**Task instructions**
Return the data exactly, without pictures.

───── Data section ─────

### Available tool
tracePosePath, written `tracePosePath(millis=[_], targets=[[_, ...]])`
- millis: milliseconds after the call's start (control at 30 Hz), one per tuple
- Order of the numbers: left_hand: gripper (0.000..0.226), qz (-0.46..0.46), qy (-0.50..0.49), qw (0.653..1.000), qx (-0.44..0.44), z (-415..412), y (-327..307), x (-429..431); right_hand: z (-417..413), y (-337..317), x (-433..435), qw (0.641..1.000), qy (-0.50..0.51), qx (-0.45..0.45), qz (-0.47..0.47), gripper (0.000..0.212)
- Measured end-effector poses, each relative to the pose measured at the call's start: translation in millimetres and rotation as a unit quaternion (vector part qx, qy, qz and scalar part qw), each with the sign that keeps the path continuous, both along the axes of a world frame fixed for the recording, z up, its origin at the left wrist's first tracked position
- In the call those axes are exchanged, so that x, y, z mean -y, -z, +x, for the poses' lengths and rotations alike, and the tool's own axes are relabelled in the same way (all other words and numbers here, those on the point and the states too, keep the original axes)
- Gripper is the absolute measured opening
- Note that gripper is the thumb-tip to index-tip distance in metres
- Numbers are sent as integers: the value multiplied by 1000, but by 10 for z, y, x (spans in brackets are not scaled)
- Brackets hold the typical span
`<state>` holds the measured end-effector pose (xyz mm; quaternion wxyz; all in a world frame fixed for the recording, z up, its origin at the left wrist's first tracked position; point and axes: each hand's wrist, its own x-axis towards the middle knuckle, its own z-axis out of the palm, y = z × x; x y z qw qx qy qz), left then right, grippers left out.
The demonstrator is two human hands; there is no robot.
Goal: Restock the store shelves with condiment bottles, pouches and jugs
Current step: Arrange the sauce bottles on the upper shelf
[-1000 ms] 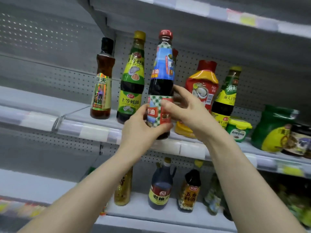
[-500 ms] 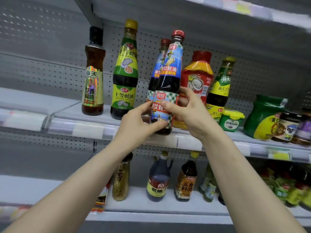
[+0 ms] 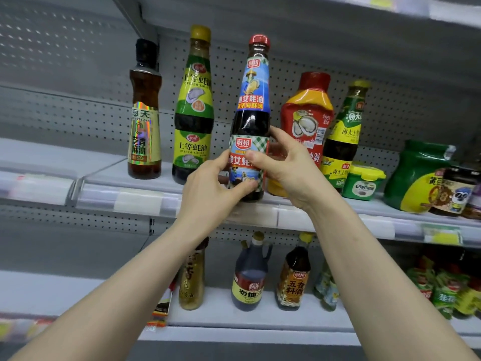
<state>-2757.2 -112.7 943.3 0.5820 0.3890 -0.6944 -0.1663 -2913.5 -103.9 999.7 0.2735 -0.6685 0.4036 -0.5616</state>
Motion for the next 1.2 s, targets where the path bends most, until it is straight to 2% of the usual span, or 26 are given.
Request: tracePosePath(millis=[167,433,667,900,1200], targets=[[68,-13,-32,999,31,3,-38,83,18,-15,43,1000,11,-23,-16,60],[71,-10,-54,993,107,-16,-117,136,-13,12,112,1000,8,-11,-19,61],[82,47,91,993,64,-40,-294,234,-14,21,173,1000,9,-4,-20,55],[66,33,83,994,56,-97,-302,325,-6,4,222,1000,8,-1,-15,50],[72,37,60,996,56,-142,-309,449,39,12,343,1000,18,10,-9,51]])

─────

**Exercise output**
### Available tool
tracePosePath, written `tracePosePath(millis=[_], targets=[[_, ...]])`
- millis: milliseconds after the call's start (control at 30 Hz), one per tuple
- Order of the numbers: left_hand: gripper (0.000..0.226), qz (-0.46..0.46), qy (-0.50..0.49), qw (0.653..1.000), qx (-0.44..0.44), z (-415..412), y (-327..307), x (-429..431); right_hand: z (-417..413), y (-337..317), x (-433..435), qw (0.641..1.000), qy (-0.50..0.51), qx (-0.45..0.45), qz (-0.47..0.47), gripper (0.000..0.212)
- Measured end-effector poses, each relative to the pose measured at the call's start: translation in millimetres and rotation as a unit quaternion (vector part qx, qy, qz and scalar part qw), each with the sign that keeps the path continuous, both along the axes of a world frame fixed for the recording, z up, its origin at the left wrist's first tracked position
- In the call those axes are exchanged, so that x, y, z mean -y, -z, +x, for the poses' lengths and rotations alike, and the tool's own axes are relabelled in the same way (all other words and numbers here, those on the point and the states too, keep the original axes)
- Gripper is the absolute measured opening
- Note that gripper is the thumb-tip to index-tip distance in metres
- Numbers are sent as integers: the value multiplied by 1000, but by 10 for z, y, x (spans in brackets are not scaled)
- Brackets hold the typical span
`<state>` holds the measured end-effector pose (xyz mm; quaternion wxyz; all in a world frame fixed for the recording, z up, its origin at the left wrist's first tracked position; point and axes: each hand's wrist, its own x-axis towards the middle knuckle, its own z-axis out of the palm, y = z × x; x y z qw qx qy qz), left then right, grippers left out.
The demonstrator is two human hands; there is no robot.
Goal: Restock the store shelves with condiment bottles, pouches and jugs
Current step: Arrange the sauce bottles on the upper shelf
[-1000 ms] 
[-500 ms] 
[+0 ms] 
<state>-2757.2 -112.7 943.3 0.5820 0.3890 -0.6944 -0.1663 -2913.5 -103.9 999.7 0.2735 -0.6685 0.4036 -0.5616</state>
Motion for the next 1.2 s, targets where the path bends most, until it is straight to 2% of the usual span, or 26 are given.
Request: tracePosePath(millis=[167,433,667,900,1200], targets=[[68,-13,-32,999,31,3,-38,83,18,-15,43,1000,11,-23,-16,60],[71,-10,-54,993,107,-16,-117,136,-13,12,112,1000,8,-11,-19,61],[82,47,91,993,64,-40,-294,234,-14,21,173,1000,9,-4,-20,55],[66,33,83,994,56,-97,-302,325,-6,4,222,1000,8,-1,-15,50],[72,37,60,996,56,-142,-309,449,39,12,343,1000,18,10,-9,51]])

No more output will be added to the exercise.